A new system introduced in the United States proposes a more accurate approach. Developed by MVRsimulation, the trainer blends gaming-grade hardware with advanced flight physics to mimic the look and feel of FPV drone operations. At its core is the company’s Virtual Reality Scene Generator, paired with a detailed quadcopter flight model from Bihrle Applied Research. The combination allows soldiers to enter a virtual environment modeled on real terrain, complete with military vehicles, weapons systems, and structures that appear dynamically as the scenario progresses.
According to NextGenDefense, the simulator is designed for both skill development and tactical decision-making. Trainees fly from a true first-person perspective and practice identifying, approaching, and neutralizing ground targets. Instructors can tailor missions using an integrated scenario editor, enabling them to recreate operational challenges ranging from urban combat to open-terrain reconnaissance.

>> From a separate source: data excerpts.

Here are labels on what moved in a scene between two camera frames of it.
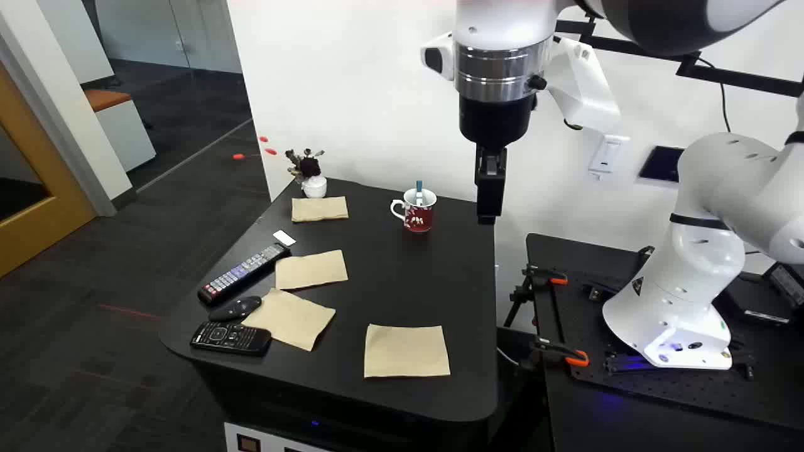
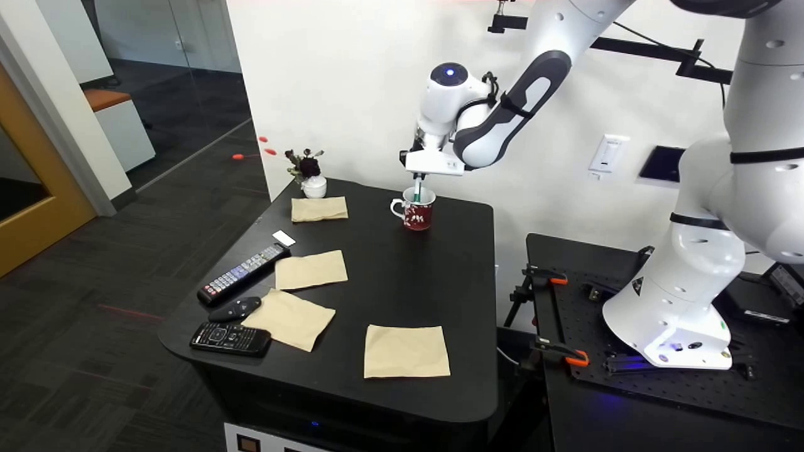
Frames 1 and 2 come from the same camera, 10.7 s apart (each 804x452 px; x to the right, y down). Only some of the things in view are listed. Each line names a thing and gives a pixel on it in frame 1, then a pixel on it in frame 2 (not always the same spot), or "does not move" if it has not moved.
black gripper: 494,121 → 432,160
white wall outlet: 611,160 does not move
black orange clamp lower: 574,360 does not move
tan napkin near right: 405,350 does not move
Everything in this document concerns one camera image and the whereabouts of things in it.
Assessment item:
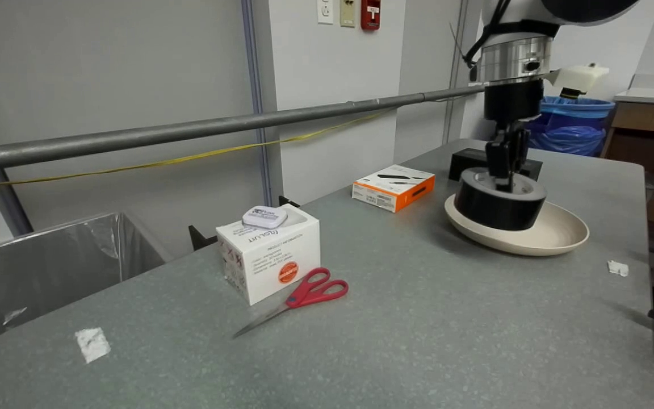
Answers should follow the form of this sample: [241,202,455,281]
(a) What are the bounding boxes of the black masking tape roll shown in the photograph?
[453,169,547,229]

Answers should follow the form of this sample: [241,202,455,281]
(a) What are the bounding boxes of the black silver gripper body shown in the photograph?
[477,21,555,171]

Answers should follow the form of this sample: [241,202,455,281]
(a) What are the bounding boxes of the white tape piece front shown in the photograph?
[74,328,110,364]

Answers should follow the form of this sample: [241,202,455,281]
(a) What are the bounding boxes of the red fire alarm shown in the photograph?
[360,0,382,32]

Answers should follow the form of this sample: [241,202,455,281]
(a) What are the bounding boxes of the small white device on box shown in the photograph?
[241,205,289,229]

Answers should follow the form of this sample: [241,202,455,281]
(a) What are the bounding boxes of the red handled scissors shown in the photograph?
[235,268,349,336]

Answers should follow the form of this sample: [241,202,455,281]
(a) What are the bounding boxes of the white tape piece on table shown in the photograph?
[609,262,629,278]

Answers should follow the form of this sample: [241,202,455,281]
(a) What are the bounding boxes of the grey trash bin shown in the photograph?
[0,214,164,335]

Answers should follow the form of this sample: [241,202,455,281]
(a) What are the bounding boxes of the white round plate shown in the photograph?
[442,195,589,256]

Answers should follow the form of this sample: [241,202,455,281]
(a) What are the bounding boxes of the orange white box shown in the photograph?
[349,164,435,214]

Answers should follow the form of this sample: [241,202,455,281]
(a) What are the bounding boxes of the blue bin bag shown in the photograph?
[528,95,614,157]

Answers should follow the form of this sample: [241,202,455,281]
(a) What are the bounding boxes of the yellow cable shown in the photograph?
[0,111,390,195]

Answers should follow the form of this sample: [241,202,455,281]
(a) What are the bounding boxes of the grey metal rail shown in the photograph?
[0,69,563,176]

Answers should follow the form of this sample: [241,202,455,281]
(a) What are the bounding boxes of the white cardboard box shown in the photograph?
[216,205,320,304]

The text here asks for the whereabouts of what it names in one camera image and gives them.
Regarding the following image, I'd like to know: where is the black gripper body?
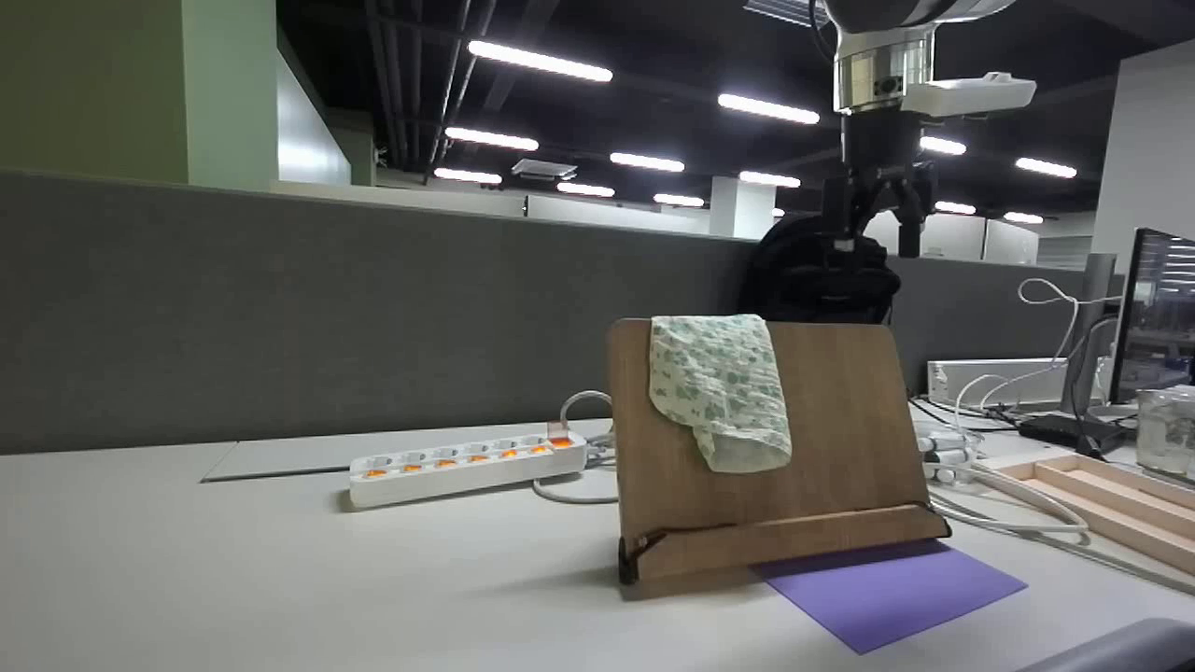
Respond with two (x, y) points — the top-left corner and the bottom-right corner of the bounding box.
(840, 109), (931, 218)

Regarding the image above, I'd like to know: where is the wooden tray frame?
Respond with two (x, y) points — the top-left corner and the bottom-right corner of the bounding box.
(996, 456), (1195, 576)

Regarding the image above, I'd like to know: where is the grey partition wall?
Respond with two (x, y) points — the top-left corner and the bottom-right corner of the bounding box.
(0, 170), (1123, 456)

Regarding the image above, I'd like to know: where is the white box device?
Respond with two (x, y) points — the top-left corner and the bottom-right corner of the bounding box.
(926, 360), (1065, 410)

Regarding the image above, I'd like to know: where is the wooden book stand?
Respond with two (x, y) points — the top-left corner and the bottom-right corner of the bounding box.
(610, 319), (948, 593)

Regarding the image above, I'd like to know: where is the black backpack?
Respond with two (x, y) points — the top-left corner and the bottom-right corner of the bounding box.
(735, 218), (901, 327)

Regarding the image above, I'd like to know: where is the white green patterned cloth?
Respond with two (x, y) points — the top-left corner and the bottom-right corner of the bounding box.
(649, 313), (793, 473)

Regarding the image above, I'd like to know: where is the purple paper sheet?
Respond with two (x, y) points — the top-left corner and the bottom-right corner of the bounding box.
(758, 544), (1023, 653)

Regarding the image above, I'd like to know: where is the grey monitor stand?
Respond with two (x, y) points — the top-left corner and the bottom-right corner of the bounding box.
(1016, 253), (1121, 461)

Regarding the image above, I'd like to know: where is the white power strip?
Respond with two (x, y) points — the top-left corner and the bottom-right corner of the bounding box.
(348, 434), (588, 508)

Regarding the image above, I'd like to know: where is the clear plastic container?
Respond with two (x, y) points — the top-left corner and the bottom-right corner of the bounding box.
(1137, 385), (1195, 481)

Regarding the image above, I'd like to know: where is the computer monitor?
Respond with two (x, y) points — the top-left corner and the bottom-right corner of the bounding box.
(1109, 230), (1195, 404)

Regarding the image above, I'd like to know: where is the white power cable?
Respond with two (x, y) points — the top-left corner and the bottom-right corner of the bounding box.
(532, 385), (619, 508)

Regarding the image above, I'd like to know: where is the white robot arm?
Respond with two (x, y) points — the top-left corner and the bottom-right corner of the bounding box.
(827, 0), (1038, 258)

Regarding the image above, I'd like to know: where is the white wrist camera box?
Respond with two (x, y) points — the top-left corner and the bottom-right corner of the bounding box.
(833, 30), (1038, 119)

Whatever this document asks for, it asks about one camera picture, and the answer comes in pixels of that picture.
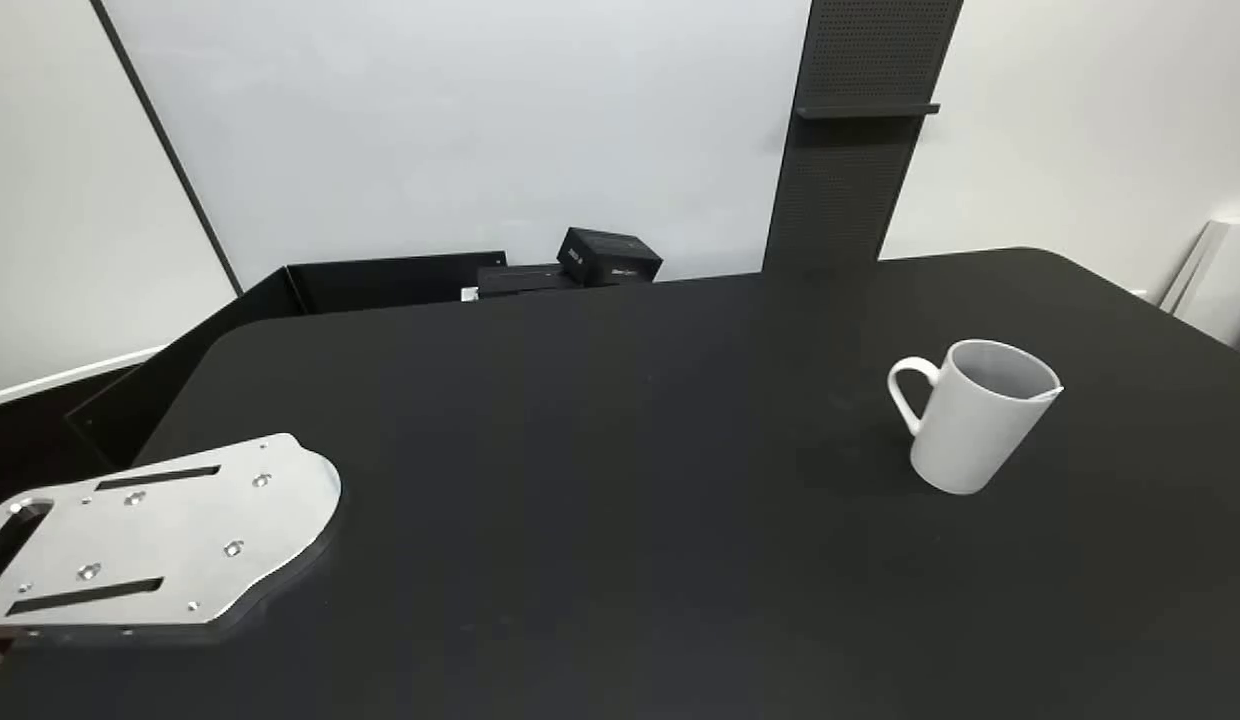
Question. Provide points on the small black box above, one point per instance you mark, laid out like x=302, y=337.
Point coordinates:
x=607, y=256

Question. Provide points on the white ceramic mug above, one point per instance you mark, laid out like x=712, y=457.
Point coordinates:
x=968, y=409

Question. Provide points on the black vertical pillar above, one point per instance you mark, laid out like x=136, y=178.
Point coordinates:
x=863, y=97

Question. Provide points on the large whiteboard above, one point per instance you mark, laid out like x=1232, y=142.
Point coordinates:
x=362, y=129

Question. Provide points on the silver metal mounting plate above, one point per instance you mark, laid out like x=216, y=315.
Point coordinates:
x=166, y=547

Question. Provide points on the white leaning panel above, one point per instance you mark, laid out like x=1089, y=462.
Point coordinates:
x=1206, y=285

Its value lies in preparing operators for highly contested airspace. The system can artificially degrade video feeds to simulate jamming, giving users exposure to the kind of visual disruptions that FPV pilots increasingly face in the field. This capability supports training for missions where communication links are unreliable, and where split-second decisions depend on imperfect information.
Beyond individual training, the system supports larger exercises. Its networking architecture allows it to connect with other simulators — air or ground — to form combined training events. It can also function as a standalone unit for rapid, localized instruction.
The flight model itself is based on a lightweight quadcopter equipped with a front-mounted FPV camera and attachable payloads, similar to those seen in current conflicts. By using high-fidelity physics rather than simplified game mechanics, the simulator captures the sharp maneuvers, acceleration patterns, and handling characteristics that define combat FPV platforms.
The introduction of this simulator highlights a broader shift in military training: moving away from simplified drone trainers and toward systems that reflect the speed, fragility, and precision demands of real FPV operations. As FPV tactics continue to develop, realistic virtual tools are becoming a necessary complement to live training.